_Work item_:
Write out, word for word, the first line of the data below and every line after it through the one containing "--target blue snack package".

Data excerpts
== Segment start ==

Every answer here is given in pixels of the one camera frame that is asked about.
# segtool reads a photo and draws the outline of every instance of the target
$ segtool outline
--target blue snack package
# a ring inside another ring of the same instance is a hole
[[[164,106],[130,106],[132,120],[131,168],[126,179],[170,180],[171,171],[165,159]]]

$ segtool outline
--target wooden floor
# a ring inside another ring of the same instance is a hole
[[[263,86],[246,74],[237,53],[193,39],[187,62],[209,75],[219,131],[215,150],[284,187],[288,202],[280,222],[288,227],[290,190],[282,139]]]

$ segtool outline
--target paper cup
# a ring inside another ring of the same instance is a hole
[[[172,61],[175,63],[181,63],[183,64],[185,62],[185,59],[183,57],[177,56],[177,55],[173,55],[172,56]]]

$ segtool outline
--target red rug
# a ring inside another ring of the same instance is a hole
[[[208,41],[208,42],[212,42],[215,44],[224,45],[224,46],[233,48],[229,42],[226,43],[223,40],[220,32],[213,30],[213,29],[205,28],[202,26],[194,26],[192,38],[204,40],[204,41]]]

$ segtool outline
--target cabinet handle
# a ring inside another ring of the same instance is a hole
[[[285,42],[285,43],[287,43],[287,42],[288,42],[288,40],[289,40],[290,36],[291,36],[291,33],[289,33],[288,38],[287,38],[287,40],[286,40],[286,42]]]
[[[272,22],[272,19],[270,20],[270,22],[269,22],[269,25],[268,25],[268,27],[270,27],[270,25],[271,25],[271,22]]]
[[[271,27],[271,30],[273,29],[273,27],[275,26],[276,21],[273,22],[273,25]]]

== Segment end ==

_Answer for the task_:
Every answer here is given in pixels of the one camera frame that is asked about.
# segtool reads a photo and draws the outline of every instance of the target
$ segtool outline
--target blue snack package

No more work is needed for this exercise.